Et pour cause : elles insistent sur le fait qu'elles connaissent bien le terrain sur lequel elles évoluent et se posent en dépositaires de solutions possibles, sur la base d’engagements volontaires : si on se renvoie gentiment la balle, on affiche une réelle volonté de progresser.

Air France, Bouygues, Carrefour, Danone, Engie, Veolia, Total, Suez, Michelin, entre autres, ont listé une série d'objectifs et fixé des délais pour les atteindre, afin de limiter leur consommation en matières premières, eau ou énergie. Avec à la clé un bilan que l'association juge très positif, notamment grâce à une démarche volontaire, ce que n'a pas manqué de souligner le directeur général de l’Afep, François Soulmagnon, qui rappelle que les « engagements d’entreprises sont des outils efficaces dans des domaines d’innovation complexe comme l’économie circulaire. Leur publication et leur suivi sont un gage de leur sérieux », citant en exemple l’engagement du Crédit Agricole (le groupe bancaire envisage de changer son matériau de fabrication, pour passer du plastique PVC issu du pétrole, au PLA provenant du maïs), « qui a recyclé 16,5 tonnes de cartes bancaires, l'an dernier, alors qu'il s'était fixé un objectif de 10 tonnes », mais aussi celui du groupe de blanchisserie Elis, « qui a réduit sa consommation d'eau de 29 % par rapport à 2010, alors que son objectif était de parvenir à une réduction de 25 % d'ici 2020 ».
Et de préciser que sur « l’ensemble des engagements pris, 79 suivent le rythme prévu, 16 sont en avance et un a été arrêté », mais aussi qu'il est fondamentalement important de « travailler ensemble, entreprises et Etat, surtout à la veille du projet de loi sur l’économie circulaire ».

Ainsi, dans le secteur du BTP, il est tout à fait possible d’aller beaucoup plus loin pour ce qui touche au réemploi des matières premières puisque « certains matériaux de déconstruction recyclés pourraient même, être exportés vers des pays émergents ». Toujours est-il que les industriels mettent l'accent sur les techniques qui permettent par exemple, d'incorporer davantage de matières premières recyclées dans la fabrication du béton, alors qu'aujourd'hui, on tourne encore à 20% de matière recyclée. Ils penchent donc pour un taux d'incorporation supérieur, à faire figurer dans les cahiers des charges des donneurs d’ordre...

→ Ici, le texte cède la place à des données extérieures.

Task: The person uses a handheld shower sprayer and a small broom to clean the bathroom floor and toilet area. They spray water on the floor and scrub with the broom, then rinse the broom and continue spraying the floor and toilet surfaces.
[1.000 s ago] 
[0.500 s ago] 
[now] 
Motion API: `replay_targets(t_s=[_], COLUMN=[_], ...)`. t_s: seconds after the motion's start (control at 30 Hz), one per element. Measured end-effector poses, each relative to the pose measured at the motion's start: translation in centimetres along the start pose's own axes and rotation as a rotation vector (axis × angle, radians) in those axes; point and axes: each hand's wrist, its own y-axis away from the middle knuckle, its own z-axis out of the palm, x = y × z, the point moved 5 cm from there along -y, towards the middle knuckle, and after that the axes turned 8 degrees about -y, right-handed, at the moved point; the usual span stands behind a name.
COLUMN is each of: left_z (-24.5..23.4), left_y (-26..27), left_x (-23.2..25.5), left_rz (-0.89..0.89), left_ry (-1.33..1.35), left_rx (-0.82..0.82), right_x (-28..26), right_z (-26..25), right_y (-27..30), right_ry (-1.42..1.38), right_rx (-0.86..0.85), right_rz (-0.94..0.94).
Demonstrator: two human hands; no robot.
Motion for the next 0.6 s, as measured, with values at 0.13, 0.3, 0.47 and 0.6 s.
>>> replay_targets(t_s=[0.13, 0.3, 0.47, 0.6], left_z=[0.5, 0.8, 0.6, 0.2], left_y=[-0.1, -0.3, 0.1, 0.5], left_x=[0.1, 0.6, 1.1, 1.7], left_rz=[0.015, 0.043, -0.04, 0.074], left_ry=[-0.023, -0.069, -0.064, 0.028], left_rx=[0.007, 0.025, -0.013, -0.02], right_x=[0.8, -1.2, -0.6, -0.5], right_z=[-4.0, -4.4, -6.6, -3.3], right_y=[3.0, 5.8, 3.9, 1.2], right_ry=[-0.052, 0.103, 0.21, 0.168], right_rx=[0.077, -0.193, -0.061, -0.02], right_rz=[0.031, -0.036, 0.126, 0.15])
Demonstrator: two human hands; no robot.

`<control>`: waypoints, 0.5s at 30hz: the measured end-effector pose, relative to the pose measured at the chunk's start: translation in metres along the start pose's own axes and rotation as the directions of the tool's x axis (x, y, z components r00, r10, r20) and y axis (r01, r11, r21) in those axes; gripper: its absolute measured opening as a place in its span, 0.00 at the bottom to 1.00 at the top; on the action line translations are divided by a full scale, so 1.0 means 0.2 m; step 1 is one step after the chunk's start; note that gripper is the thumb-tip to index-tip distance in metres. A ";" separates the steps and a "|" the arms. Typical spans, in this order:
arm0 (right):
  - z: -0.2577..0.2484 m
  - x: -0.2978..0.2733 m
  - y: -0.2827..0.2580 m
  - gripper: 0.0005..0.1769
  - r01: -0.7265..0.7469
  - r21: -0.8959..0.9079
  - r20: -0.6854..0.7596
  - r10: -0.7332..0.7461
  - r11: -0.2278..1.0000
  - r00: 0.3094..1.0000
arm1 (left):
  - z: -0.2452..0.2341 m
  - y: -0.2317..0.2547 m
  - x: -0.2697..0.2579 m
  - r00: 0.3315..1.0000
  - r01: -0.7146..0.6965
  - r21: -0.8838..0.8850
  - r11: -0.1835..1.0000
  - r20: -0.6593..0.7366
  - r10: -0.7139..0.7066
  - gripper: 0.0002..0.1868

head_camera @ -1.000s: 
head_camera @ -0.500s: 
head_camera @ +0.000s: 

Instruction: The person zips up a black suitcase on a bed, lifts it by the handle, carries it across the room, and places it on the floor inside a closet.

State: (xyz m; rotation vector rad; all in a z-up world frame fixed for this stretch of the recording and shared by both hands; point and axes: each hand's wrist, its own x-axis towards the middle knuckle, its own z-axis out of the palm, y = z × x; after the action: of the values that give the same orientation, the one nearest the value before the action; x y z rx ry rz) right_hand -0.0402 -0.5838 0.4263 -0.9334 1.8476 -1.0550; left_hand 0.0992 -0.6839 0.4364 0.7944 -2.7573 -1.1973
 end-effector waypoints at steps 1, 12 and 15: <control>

L’étude décortique les indicateurs employés par une quarantaine de grandes entreprises ; elle en décompte 160 et établit un constat : «60% d’entre eux portent sur les déchets, ce qui constitue un réflexe historique au sein des entreprises », précise David Laurent, responsable du pôle Climat et ressources d’EpE. Cela dit, « nous observons une tendance nette vers les indicateurs émergents, en particulier pour évaluer l’éco-conception, la durée d’usage ou encore la part de marché ».

Quant à Oréé, association multi-acteurs de 188 membres, acteur historique en France des démarches d’économie circulaire, notamment au travers de son approche territoriale, elle a conclu, par la voix de sa présidente, Patricia Savin, en réaffirmant que « l’économie circulaire, c’est d’abord une nouvelle façon de concevoir la société : produire et consommer différemment en limitant son empreinte environnementale. Tous les acteurs du territoire sont concernés et doivent œuvrer en synergie. L’Engagement pour la Croissance Verte Frivep, piloté par Orée autour du réemploi et du recyclage des vêtements professionnels en est la parfaite illustration. La FREC doit faciliter la mise en œuvre de telles démarches opérationnelles et pragmatiques »...

Clôturant les échanges, le directeur général délégué de l'Ademe, Fabrice Boissier, s’est félicité de constater un passage effectif du discours, à l’action, même s'il a, aussi, considéré que ce début prometteur reste insuffisant, prévenant l'auditoire que « si on ne change pas rapidement de modèle... on ira droit dans le mur ».